#### Work to be completed
Set down again exactly the lines of the listing below that fall between the line holding "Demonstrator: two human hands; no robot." and the line holding "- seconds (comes", inclusive.

□ □ □

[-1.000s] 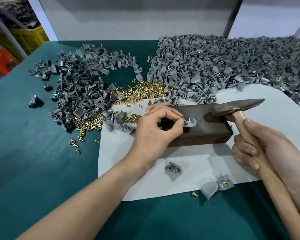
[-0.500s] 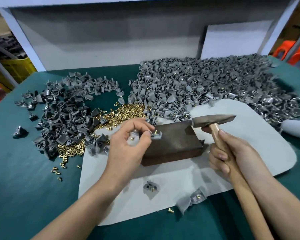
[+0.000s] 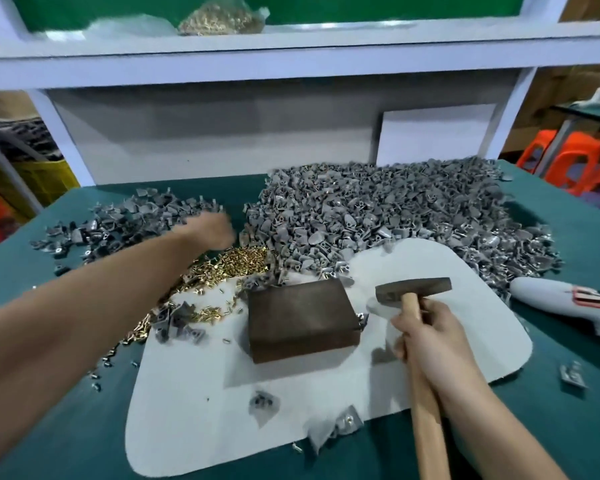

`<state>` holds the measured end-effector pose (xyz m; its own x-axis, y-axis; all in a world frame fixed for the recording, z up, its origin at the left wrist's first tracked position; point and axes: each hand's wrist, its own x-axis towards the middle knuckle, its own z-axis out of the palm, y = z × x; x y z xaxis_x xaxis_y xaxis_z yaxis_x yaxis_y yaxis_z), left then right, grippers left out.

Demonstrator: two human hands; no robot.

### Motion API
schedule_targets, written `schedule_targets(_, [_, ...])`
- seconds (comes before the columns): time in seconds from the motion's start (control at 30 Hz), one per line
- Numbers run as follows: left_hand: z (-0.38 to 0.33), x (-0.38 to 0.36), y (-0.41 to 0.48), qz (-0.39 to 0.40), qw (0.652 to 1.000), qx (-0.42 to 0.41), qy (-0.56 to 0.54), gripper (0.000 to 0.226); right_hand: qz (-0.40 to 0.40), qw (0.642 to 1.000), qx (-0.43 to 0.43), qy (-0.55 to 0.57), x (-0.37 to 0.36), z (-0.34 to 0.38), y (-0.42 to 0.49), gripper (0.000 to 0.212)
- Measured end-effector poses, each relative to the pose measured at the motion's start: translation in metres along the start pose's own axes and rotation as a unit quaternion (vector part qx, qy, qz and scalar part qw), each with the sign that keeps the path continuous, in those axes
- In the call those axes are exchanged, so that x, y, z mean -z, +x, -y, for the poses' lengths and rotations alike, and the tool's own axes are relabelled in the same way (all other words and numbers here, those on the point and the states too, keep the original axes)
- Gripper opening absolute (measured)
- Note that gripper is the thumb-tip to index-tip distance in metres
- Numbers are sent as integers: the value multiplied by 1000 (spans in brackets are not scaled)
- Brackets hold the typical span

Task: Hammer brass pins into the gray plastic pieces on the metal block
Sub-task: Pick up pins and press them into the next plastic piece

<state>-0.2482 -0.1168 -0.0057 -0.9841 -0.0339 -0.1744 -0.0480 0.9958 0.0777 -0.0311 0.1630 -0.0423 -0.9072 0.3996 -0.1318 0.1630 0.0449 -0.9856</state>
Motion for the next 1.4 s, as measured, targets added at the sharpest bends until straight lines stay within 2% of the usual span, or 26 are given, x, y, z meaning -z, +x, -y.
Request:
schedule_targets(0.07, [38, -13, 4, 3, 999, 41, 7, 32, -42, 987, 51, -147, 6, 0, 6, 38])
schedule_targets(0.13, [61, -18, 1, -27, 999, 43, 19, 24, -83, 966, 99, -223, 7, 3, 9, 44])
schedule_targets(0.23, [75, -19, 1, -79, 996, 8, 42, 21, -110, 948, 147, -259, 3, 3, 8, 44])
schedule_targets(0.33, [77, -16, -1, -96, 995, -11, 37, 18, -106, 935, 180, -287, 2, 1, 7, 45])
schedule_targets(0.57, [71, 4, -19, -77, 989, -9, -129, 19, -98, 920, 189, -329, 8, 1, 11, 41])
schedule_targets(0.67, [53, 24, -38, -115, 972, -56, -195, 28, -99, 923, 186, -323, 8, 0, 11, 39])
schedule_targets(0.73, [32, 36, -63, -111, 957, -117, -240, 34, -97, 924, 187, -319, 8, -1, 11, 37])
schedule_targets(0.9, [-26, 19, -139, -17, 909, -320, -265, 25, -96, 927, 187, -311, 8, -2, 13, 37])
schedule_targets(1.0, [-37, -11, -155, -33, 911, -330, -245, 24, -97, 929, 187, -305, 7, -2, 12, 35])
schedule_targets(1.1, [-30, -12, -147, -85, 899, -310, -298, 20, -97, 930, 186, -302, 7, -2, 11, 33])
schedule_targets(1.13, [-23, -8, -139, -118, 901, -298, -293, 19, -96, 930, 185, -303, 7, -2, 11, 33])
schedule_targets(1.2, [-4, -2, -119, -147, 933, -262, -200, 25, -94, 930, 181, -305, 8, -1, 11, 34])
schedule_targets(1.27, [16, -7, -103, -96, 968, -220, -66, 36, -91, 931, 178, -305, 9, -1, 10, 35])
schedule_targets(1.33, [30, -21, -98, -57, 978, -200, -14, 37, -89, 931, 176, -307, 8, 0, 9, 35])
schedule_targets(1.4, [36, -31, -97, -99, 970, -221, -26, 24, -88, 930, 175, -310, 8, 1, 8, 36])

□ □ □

#### Solution for this task
Demonstrator: two human hands; no robot.

### Motion API
schedule_targets, written `schedule_targets(_, [_, ...])`
- seconds (comes before the columns): time in seconds from the motion's start (control at 30 Hz), one per line

The answer is now complete.